政治家に求められるのは「頑張った」という自己評価ではなく、国民が「変わった」と実感できる結果である。努力を誇る政治より、結果で信頼を勝ち取る政治こそが本当に求められている。
ネットからのコメント
1、本当に何の身に覚えもないのだと思います。なぜなら、高市さんは国民生活になどこれっぽっちも興味がありませんからね。円安も物価高も輸出業や投資家がホクホクであれば何の問題もないと思っているんですから。鶏肉がグラムいくらになったとか、外食産業の倒産がどれだけ増えているとかiPhoneの値上げ幅だとか、全く興味がないし興味を持とうとすらしていない。

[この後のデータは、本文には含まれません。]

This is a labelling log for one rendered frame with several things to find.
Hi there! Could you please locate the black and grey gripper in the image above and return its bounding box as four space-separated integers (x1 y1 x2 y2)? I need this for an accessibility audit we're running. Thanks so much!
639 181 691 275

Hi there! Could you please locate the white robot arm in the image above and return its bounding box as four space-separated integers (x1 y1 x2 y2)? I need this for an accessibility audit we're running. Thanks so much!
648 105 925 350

貧民層に目を向けていたらキリがないと言わんばかりです。それでも、まだこの支持率ですから当分この体制は続くのでしょうね。
2、支持率が下がった原因は、かなりシンプルだと思います。国民が求めている物価高対策や暮らしへの支援よりも、皇室典範改正や副首都など、政権と与党が進めたい政策を優先してきたように見えるからです。どれだけ長く働いたかと、国民が望む仕事をしたかは別の話です。
努力の量を示されても、その向きが暮らしから離れていれば、評価にはつながりません。原因が分からないこと自体が、国民との距離を表しているように感じます。支持率を分析する前に、国民が何に苦しみ、何を急いでほしいと思っているのかを、もう一度見てほしいです。

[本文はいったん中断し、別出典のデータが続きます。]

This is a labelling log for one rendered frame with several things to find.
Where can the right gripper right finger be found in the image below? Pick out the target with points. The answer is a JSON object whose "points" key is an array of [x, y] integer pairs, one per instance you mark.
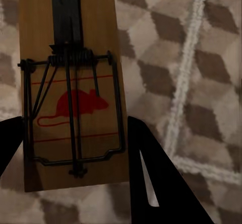
{"points": [[177, 203]]}

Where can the mousetrap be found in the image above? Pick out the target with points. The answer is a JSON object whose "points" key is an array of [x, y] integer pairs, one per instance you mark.
{"points": [[74, 117]]}

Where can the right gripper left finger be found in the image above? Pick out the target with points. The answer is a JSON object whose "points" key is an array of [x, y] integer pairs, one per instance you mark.
{"points": [[11, 132]]}

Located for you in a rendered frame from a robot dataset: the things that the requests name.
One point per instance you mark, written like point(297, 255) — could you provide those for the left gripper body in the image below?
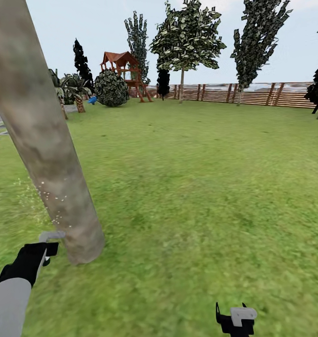
point(51, 248)

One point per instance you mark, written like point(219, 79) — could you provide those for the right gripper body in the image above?
point(235, 331)

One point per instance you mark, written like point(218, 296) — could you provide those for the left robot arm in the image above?
point(17, 279)

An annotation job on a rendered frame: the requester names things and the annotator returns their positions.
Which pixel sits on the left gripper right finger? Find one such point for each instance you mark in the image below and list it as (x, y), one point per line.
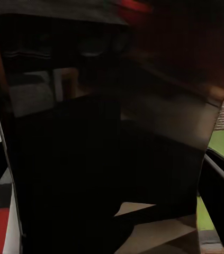
(211, 188)

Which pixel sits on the fixed window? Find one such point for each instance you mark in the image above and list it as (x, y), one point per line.
(210, 242)

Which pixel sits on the bottle of coffee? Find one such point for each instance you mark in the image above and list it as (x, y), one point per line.
(107, 108)

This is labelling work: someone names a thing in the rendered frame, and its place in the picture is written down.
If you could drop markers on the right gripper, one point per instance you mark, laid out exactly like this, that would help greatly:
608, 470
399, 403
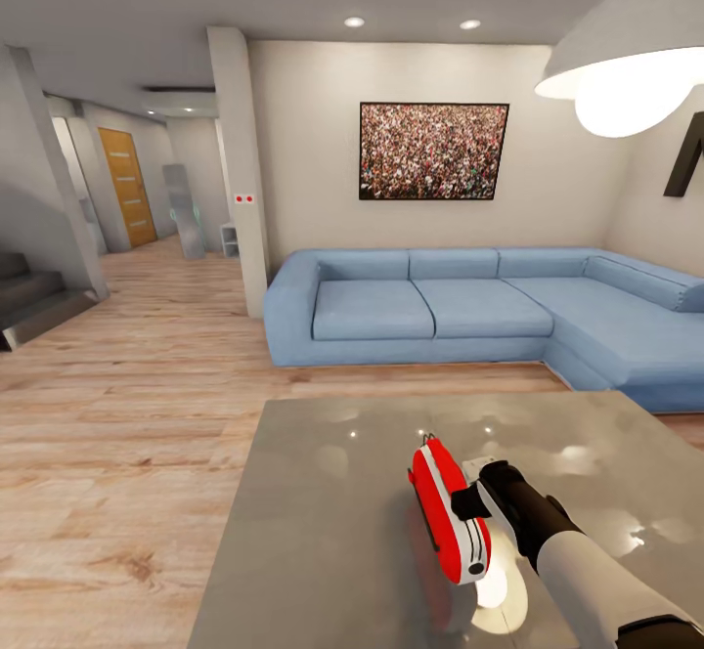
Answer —
467, 504

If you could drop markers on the radio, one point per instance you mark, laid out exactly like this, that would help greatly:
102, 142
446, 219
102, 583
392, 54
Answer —
463, 547

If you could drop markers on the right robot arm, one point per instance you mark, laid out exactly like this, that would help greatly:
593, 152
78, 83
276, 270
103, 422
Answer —
605, 606

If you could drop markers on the standing mirror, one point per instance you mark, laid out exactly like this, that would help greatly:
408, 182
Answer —
184, 211

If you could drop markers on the picture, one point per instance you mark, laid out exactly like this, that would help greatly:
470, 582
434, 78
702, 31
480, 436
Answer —
430, 151

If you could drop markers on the sofa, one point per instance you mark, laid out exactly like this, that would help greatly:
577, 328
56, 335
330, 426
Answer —
598, 320

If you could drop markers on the stairs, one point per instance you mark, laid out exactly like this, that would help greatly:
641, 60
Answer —
33, 302

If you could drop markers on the door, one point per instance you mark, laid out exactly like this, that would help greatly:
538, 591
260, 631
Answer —
128, 185

3、今までの首相なら、その数字が本意であろうとなかろうと多分こう言っただろう。「謙虚に受けとめてまいります」と。ここに今の首相のすべてが表れているように思う。厳粛な数字を認めたくないという気の強さと国民は自分のことが分かってない。自分の強引な国会運営と超積極財政が正しいと。

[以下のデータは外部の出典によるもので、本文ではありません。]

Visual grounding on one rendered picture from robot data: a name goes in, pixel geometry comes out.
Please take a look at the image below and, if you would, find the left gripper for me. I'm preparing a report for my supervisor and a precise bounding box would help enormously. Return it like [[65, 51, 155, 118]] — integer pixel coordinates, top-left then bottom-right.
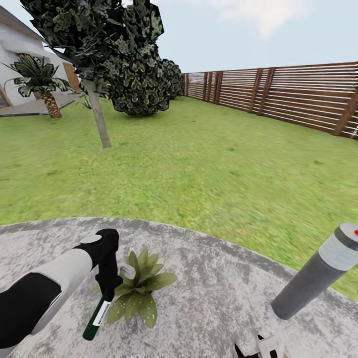
[[95, 261, 123, 302]]

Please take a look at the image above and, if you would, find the insectifuge atomizer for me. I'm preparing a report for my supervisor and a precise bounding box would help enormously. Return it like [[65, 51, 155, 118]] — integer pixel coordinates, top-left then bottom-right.
[[83, 290, 111, 341]]

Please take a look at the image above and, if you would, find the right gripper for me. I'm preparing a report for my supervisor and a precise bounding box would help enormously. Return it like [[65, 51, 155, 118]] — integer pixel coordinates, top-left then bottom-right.
[[235, 335, 277, 358]]

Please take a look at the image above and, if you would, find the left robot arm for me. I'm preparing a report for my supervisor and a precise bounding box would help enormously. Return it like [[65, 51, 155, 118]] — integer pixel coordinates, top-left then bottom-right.
[[0, 228, 136, 358]]

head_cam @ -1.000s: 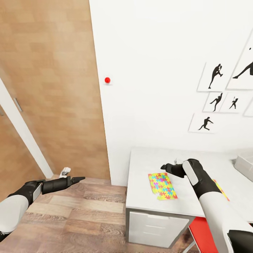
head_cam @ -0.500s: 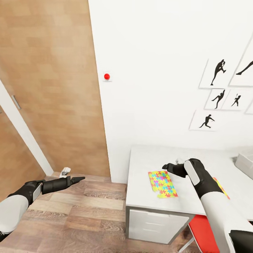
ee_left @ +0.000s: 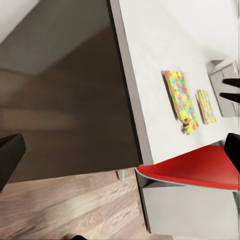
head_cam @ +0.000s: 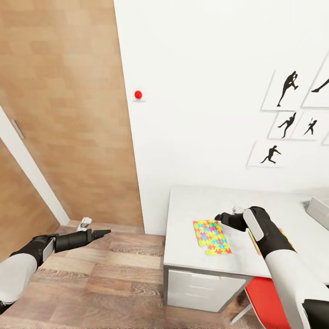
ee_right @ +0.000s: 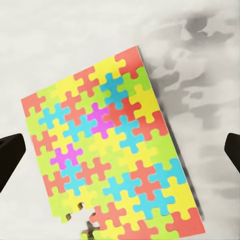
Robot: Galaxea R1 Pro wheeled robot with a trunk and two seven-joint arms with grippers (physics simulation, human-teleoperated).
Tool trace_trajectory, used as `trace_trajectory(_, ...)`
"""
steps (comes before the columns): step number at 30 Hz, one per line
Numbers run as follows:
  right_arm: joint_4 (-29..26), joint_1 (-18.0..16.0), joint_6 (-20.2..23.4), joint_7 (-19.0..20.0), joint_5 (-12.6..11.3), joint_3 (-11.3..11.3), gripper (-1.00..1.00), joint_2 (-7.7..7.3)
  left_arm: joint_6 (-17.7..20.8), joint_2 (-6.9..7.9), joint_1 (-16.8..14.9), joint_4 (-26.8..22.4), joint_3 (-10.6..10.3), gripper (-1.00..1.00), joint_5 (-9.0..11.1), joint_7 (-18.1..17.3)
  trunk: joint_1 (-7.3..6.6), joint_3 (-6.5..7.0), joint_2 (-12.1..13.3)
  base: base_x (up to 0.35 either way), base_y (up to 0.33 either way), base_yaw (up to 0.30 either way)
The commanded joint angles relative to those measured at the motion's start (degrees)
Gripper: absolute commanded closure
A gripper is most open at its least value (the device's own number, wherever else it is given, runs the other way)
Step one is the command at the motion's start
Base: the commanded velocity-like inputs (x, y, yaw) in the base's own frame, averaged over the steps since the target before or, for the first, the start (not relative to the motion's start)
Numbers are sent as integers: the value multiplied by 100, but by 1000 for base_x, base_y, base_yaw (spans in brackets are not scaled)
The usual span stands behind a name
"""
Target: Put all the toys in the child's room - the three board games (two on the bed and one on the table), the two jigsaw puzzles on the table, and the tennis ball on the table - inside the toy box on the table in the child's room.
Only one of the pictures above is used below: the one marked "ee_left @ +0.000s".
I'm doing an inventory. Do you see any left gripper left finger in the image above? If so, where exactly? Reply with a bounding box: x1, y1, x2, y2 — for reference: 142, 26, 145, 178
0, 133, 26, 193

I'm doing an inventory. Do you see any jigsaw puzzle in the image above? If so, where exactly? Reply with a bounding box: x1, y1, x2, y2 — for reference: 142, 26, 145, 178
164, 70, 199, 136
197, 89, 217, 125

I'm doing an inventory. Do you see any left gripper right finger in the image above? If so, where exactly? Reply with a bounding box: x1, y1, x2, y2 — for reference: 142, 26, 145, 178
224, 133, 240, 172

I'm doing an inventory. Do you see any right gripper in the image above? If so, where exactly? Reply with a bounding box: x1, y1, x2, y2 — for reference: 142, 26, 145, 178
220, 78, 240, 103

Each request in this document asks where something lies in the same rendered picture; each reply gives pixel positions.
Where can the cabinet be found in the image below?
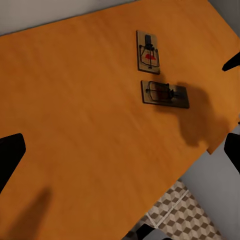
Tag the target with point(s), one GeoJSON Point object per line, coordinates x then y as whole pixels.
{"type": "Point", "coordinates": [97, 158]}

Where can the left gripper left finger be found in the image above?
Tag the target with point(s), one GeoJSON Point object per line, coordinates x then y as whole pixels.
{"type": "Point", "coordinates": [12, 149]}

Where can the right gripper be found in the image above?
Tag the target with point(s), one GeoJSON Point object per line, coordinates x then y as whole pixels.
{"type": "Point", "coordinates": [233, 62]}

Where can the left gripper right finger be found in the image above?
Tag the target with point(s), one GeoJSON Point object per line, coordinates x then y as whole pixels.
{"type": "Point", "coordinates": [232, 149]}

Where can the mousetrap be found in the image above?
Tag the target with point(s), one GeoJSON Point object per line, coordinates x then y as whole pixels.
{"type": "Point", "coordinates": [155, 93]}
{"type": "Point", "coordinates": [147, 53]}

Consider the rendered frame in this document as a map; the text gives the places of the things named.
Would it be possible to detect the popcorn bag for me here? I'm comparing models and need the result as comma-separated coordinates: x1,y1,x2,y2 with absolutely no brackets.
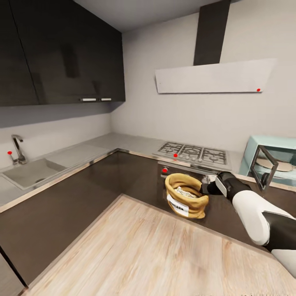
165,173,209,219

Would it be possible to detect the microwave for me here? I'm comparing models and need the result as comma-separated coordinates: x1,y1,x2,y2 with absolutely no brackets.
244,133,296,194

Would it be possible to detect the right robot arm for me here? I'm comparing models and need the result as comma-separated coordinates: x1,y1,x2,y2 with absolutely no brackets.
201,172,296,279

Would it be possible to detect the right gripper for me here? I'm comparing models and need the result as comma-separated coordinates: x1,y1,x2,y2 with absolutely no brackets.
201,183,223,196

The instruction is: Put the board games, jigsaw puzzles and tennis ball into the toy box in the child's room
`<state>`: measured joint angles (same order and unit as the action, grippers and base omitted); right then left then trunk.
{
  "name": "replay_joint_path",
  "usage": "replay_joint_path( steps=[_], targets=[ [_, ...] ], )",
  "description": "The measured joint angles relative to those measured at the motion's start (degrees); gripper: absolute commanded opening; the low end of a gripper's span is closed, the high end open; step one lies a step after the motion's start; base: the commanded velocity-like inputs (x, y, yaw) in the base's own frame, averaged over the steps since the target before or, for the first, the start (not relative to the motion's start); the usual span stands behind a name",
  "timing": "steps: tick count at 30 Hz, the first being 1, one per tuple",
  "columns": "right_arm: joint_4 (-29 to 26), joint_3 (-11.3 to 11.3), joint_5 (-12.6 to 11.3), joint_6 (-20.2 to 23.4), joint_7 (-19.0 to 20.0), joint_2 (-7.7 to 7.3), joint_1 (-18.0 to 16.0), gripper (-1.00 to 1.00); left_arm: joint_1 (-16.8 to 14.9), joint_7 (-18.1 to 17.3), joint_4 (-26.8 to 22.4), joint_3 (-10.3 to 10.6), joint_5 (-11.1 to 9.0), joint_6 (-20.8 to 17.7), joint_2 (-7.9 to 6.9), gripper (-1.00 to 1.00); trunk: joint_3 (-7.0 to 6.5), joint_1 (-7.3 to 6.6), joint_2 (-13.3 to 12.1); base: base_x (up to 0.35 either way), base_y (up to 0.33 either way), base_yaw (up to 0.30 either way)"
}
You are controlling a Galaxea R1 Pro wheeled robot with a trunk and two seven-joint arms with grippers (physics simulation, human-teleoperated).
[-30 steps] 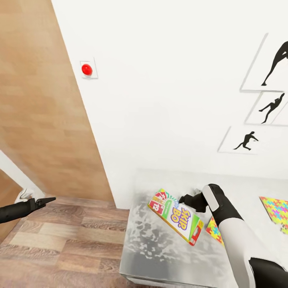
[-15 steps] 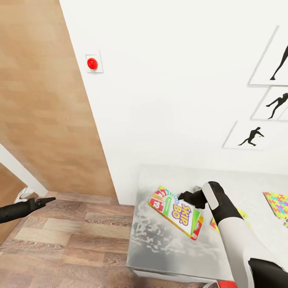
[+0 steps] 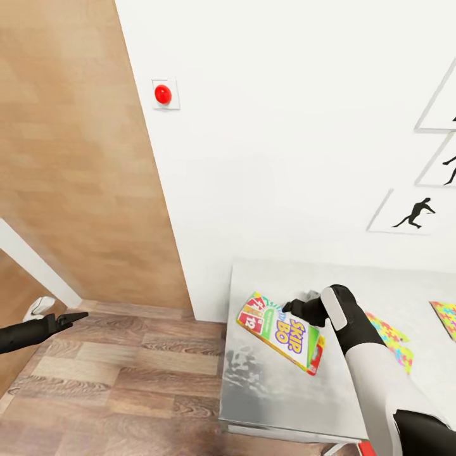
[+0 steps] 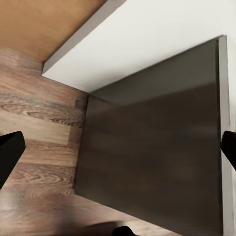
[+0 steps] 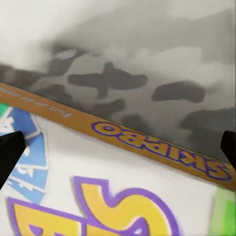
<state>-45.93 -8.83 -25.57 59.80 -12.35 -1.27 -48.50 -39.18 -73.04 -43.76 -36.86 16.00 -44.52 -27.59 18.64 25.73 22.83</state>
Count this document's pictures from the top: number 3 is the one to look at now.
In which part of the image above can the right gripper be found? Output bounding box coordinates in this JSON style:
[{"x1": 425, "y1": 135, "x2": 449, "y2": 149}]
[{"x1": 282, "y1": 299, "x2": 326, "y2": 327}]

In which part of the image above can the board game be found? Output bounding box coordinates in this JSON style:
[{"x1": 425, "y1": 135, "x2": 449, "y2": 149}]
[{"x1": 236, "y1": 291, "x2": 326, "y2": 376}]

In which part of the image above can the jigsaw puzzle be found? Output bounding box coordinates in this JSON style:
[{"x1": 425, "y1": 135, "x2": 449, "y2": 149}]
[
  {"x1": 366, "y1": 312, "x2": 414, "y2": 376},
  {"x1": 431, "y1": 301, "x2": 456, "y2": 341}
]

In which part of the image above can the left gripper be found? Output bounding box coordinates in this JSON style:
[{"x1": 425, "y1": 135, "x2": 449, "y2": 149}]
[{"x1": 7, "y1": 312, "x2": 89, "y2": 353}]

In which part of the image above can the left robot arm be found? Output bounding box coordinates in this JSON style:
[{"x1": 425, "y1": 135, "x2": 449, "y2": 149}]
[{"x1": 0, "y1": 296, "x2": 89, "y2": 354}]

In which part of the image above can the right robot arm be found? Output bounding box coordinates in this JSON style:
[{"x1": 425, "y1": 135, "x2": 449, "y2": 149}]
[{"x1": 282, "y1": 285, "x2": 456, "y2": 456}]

4、内閣支持率が下落しているのは、高市氏がその理由を分かっていないからではないか。心当たりがないのであれば、直しようがない。高市氏の意向が働いた強行な国会審議。総意なき皇室典範改正。優先順位を見誤った副首都法案の拙速な成立。過去の発信で悲願とした消費減税にリーダーシップを発揮しない姿勢。挙げればきりがない。しかし高市氏が直す気がないのなら、今後もこのスタイルは継続することとなる。
安倍氏は支持率急落に何度が見舞われたが、その度に持ち直してきた。曲がりなりにも側近の進言を受け、可塑的に姿勢を軟化させることができたことで長期政権につながった。高市氏には「こだわり」こそあれども、能力と仲間がおらず孤立化している。